#### PROBLEM DETAILS
Please state how many lines below include the word "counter"; the reply should be the number only.

#### DATASET EXCERPT
· · ·
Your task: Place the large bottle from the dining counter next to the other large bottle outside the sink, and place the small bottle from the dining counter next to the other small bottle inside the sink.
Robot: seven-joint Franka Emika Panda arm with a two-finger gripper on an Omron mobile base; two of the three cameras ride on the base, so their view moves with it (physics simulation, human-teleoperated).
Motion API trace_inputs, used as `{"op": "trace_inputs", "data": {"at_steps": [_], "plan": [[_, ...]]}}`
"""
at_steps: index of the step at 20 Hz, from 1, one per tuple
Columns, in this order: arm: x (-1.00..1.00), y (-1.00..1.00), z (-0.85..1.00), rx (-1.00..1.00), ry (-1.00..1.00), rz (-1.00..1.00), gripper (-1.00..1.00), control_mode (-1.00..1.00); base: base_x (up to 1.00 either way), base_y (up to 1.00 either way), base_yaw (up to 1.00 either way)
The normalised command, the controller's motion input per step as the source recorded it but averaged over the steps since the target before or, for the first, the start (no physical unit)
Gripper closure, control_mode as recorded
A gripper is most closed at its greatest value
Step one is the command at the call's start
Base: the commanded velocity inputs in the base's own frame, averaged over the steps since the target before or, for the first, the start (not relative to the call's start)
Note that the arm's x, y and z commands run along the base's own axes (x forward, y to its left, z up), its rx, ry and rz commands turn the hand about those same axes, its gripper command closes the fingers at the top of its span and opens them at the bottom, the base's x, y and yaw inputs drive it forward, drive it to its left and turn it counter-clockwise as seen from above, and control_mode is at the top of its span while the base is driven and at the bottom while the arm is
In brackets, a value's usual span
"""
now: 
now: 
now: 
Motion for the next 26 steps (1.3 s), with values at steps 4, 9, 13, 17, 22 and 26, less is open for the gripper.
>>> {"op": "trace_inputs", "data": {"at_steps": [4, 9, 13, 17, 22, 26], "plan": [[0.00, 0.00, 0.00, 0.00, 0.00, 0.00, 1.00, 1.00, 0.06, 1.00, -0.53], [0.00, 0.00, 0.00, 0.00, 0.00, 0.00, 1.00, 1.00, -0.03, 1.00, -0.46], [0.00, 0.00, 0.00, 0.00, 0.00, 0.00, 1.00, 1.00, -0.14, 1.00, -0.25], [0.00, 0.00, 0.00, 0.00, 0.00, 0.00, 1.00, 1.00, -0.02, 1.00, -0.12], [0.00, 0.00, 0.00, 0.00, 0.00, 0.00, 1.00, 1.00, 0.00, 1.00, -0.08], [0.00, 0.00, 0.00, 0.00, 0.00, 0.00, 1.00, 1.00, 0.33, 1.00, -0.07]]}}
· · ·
#### SOLUTION TO THIS PROBLEM
2